Monday Morning Art School: what do different brushes do? (Part 2, watercolor)

Brushes are much more important in watercolor than in oil painting. Here’s what each brush is for.
The more vertical the brush, the more flow.
Recently a student asked me why he was carrying so many different brushes. What were their uses? This is the second part of the answer; I addressed oil painting brushes last week.

Watercolor brushes are softer than oil-painting brushes. The most expensive are sable brushes, and unlike oil-painting brushes, the difference is worth paying for. Natural bristles combine strength with suppleness and hold more paint than synthetics. However, there are some fine synthetic brushes out there. Several of my go-to brushes are Princeton Neptunes. 

Unlike oil-painting brushes, your watercolor brushes should last a lifetime, so buy the best you can afford. The only absolute rule is to never leave them standing in water. Set them down flat between brushstrokes and rinse them thoroughly when you’re done.
Made with the synthetic spalter brush, above.

Except for squirrel mops, watercolor brushes drop more pigment the more vertically they’re held. You can use this to move from a filled area to a broken one in one brush stroke. In all the following examples except for the mop, I’ve held the brush both ways. A good general rule is to carry the vertical brush slowly and in a controlled manner; pull a horizontal brush more rapidly to get the least amount of paint contact with the paper.

The brush I used for the photo montage above is a 2″ flat synthetic mottler or spalter brush. I like this shape for both oils and watercolor. It’s a relatively inexpensive brush that gives a beautiful wash. It’s useful for covering large areas quickly, but with precise edges.

A flat gives you a good even wash. Used on its side, it can give you a controlled line.
And that would be the bright. More punch, less pigment.
Flats and brights give you nice flat washes, but can be used to make expressive lines as well. Brights have more control and carry less paint, just as they do in oil painting. Turn them on their sides to make a controlled line. Twisting the brush while painting gives an infinite variety of shapes. So too does varying the ratio of paint and water.
You can’t do either of these things in any other medium.

Because of the way watercolor bleeds, its brushes can be used in ways not possible in any other medium–a long blend of different pigments, or by painting a shape in clear water and then dropping pigment into it.

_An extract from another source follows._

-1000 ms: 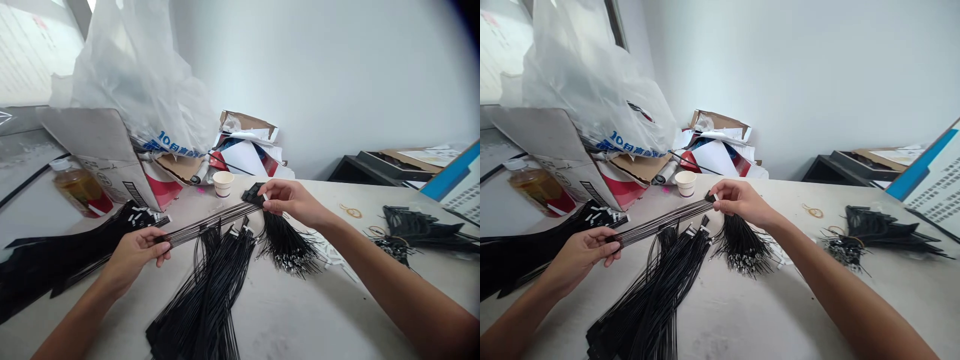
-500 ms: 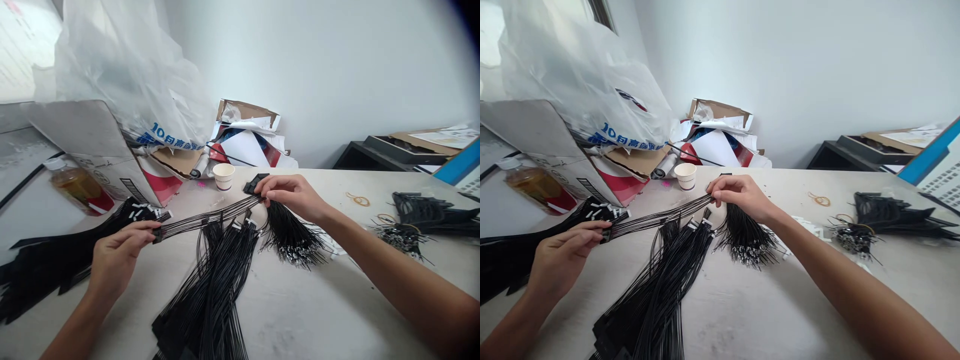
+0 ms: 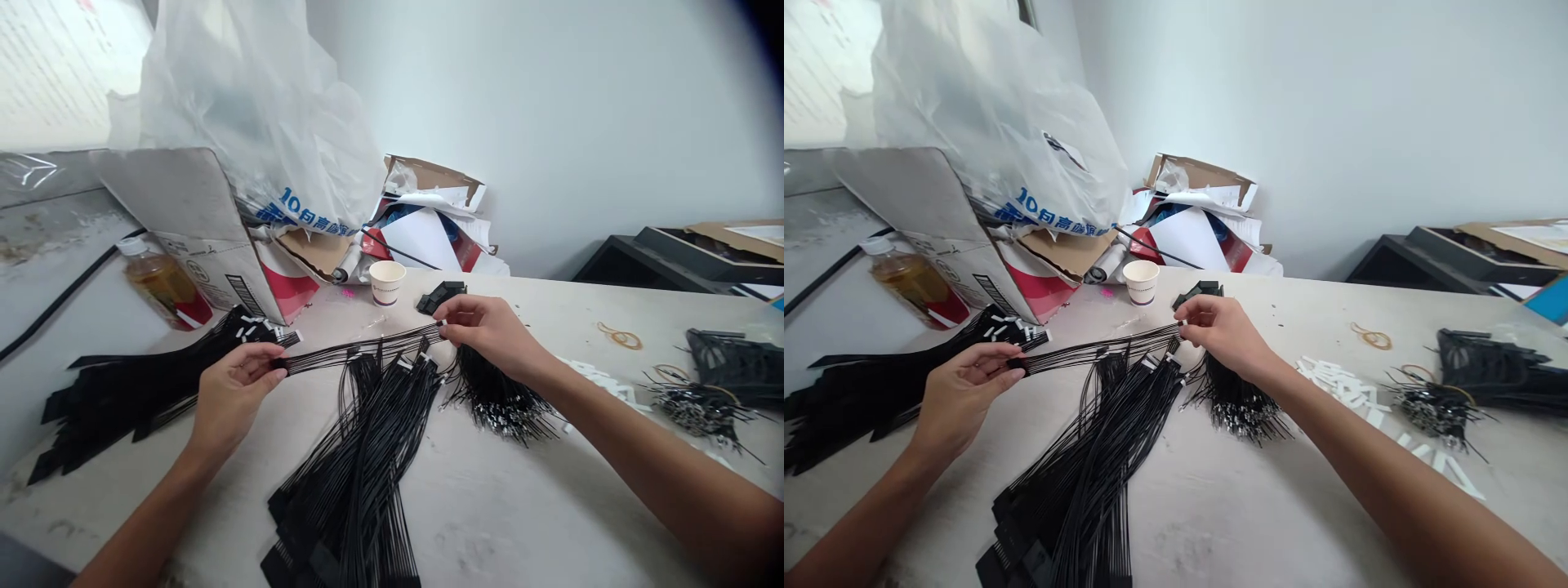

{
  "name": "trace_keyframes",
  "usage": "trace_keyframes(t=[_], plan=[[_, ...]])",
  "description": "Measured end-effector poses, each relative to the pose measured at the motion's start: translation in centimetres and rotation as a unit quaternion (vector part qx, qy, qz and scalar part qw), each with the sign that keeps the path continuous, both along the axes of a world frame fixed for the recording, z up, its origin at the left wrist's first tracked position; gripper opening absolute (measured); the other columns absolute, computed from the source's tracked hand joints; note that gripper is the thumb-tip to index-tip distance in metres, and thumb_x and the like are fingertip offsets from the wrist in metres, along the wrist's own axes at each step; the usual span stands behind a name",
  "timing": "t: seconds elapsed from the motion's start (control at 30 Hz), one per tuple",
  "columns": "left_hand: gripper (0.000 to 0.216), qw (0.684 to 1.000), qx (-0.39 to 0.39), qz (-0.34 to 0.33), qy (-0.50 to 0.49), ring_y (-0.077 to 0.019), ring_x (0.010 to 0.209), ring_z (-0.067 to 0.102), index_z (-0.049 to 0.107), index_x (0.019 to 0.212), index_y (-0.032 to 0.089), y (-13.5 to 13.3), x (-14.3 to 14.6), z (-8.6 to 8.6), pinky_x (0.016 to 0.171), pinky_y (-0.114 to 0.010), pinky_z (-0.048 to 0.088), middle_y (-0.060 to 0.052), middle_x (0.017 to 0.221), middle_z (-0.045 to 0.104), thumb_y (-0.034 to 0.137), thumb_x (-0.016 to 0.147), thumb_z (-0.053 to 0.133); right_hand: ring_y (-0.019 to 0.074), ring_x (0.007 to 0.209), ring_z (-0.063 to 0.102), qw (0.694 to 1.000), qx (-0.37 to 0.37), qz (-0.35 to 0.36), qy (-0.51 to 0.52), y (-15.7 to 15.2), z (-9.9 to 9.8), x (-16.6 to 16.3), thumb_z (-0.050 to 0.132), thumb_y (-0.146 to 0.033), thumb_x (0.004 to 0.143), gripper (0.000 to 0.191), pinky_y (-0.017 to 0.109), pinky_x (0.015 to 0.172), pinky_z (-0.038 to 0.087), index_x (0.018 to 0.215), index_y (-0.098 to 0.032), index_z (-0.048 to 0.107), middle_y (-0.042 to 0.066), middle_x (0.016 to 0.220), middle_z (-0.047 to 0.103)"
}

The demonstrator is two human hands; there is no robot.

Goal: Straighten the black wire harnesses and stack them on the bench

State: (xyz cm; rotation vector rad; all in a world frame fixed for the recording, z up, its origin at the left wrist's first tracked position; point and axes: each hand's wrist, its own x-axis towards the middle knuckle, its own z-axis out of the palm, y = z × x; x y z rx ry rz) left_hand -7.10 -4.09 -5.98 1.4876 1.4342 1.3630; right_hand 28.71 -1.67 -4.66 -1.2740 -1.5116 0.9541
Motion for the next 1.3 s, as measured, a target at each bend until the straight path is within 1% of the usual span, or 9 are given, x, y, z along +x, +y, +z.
trace_keyframes(t=[0.2, 0.4, 0.63, 0.8, 0.97, 1.03, 1.13, 1.2, 1.3], plan=[[0.026, 0.999, -0.042, -0.032, 0.004, -0.0217, 0.066, 0.076, 0.068, 0.092, 0.017, -1.0, 1.8, 0.4, 0.070, -0.036, 0.062, -0.003, 0.076, 0.074, 0.034, 0.075, 0.079, 0.0095, 0.050, 0.054, 0.996, 0.001, -0.010, 0.090, -0.1, 0.5, 0.1, 0.073, -0.020, 0.069, 0.014, 0.030, 0.053, 0.043, 0.080, -0.018, 0.064, -0.003, 0.065, 0.058], [0.018, 0.993, -0.096, -0.060, 0.016, -0.0231, 0.058, 0.073, 0.069, 0.086, 0.019, -4.2, 3.3, 1.0, 0.066, -0.036, 0.059, -0.003, 0.057, 0.072, 0.033, 0.075, 0.074, 0.0099, 0.055, 0.055, 0.989, -0.003, -0.011, 0.150, 0.4, 1.1, 2.0, 0.081, -0.015, 0.063, 0.025, 0.028, 0.049, 0.042, 0.076, -0.019, 0.061, 0.001, 0.074, 0.063], [0.012, 0.979, -0.196, -0.054, -0.016, -0.0205, 0.040, 0.063, 0.069, 0.077, 0.024, -11.5, 2.2, 0.4, 0.047, -0.032, 0.052, 0.000, 0.055, 0.068, 0.035, 0.074, 0.072, 0.0141, 0.063, 0.060, 0.996, -0.038, 0.060, 0.047, -0.4, -0.3, -0.3, 0.084, -0.027, 0.070, 0.028, 0.030, 0.053, 0.047, 0.092, -0.019, 0.069, 0.007, 0.083, 0.072], [0.018, 0.975, -0.202, -0.025, 0.092, -0.0159, 0.034, 0.052, 0.075, 0.076, 0.026, -14.9, 1.6, 0.0, 0.040, -0.029, 0.042, 0.002, 0.050, 0.059, 0.039, 0.083, 0.065, 0.0195, 0.073, 0.066, 0.987, 0.004, 0.106, -0.118, -0.8, -1.0, -3.3, 0.073, -0.026, 0.076, 0.012, 0.036, 0.068, 0.052, 0.086, -0.020, 0.072, 0.007, 0.086, 0.076], [0.025, 0.955, -0.075, -0.008, 0.287, -0.0195, 0.044, 0.056, 0.081, 0.083, 0.029, -12.9, -2.2, 0.4, 0.046, -0.032, 0.045, 0.000, 0.056, 0.064, 0.047, 0.083, 0.064, 0.0238, 0.084, 0.067, 0.953, 0.132, 0.117, -0.248, 0.2, 0.1, -6.8, 0.065, -0.022, 0.083, 0.008, 0.038, 0.075, 0.049, 0.083, -0.021, 0.073, 0.008, 0.092, 0.077], [0.030, 0.935, -0.040, 0.088, 0.342, -0.0212, 0.050, 0.060, 0.080, 0.096, 0.027, -11.4, -4.7, 0.3, 0.053, -0.034, 0.048, -0.002, 0.064, 0.068, 0.047, 0.084, 0.062, 0.0215, 0.082, 0.066, 0.939, 0.168, 0.157, -0.256, 1.3, 0.3, -9.3, 0.063, -0.018, 0.085, 0.010, 0.036, 0.076, 0.049, 0.088, -0.019, 0.072, 0.008, 0.091, 0.076], [0.043, 0.858, 0.016, 0.250, 0.449, -0.0294, 0.074, 0.067, 0.072, 0.123, 0.021, -9.1, -8.4, -0.4, 0.072, -0.045, 0.052, -0.013, 0.107, 0.074, 0.041, 0.090, 0.053, 0.0192, 0.085, 0.065, 0.900, 0.210, 0.215, -0.316, 3.7, -0.4, -13.9, 0.061, -0.006, 0.083, 0.027, 0.034, 0.081, 0.048, 0.106, -0.014, 0.071, 0.011, 0.107, 0.073], [0.049, 0.819, 0.007, 0.249, 0.517, -0.0362, 0.093, 0.069, 0.065, 0.133, 0.016, -8.0, -10.2, -1.2, 0.078, -0.048, 0.053, -0.021, 0.128, 0.068, 0.039, 0.093, 0.051, 0.0199, 0.093, 0.065, 0.870, 0.237, 0.225, -0.370, 5.2, -1.3, -16.6, 0.061, -0.002, 0.081, 0.044, 0.032, 0.082, 0.048, 0.123, -0.013, 0.065, 0.015, 0.122, 0.069], [0.043, 0.797, 0.003, 0.193, 0.573, -0.0401, 0.109, 0.065, 0.071, 0.123, 0.016, -7.0, -11.7, -2.4, 0.089, -0.050, 0.053, -0.019, 0.126, 0.071, 0.037, 0.096, 0.046, 0.0224, 0.101, 0.064, 0.807, 0.293, 0.225, -0.461, 6.6, -2.3, -19.2, 0.052, 0.001, 0.088, 0.040, 0.031, 0.078, 0.044, 0.124, -0.013, 0.063, 0.016, 0.124, 0.067]])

Round brushes are just more lyrical than flats.
I don’t normally carry riggers with me in either watercolor or oils. (They’re meant to paint perfect lines, and my world-view apparently doesn’t have many perfect lines in it.) Most of my line work is done with rounds. They do not give as much control on long lines, but they are very expressive.
A mop brush makes a perfect wash, but it does so much more as well.

Squirrel mops are the most uniform wash brush you can use. It’s virtually impossible to make them skip, so use them where a lovely flat wash is a goal.

Mop brush on very textured paper.
But a good mop can also point, hold vast amounts of paint and sweep across the paper in style.
One of my favorite tools, a natural sponge.

Natural sea sponges are multi-purpose painting brushes. Use them to apply or remove paint. They can be as subtle or bold as you wish.

Paint lifted (left) and applied (right) with a sponge.

Your brushwork contributes immeasurably to the quality of your painting. Don’t dab or be diffident; plan your strategy and then execute it with boldness. To do this, of course, you have to practice.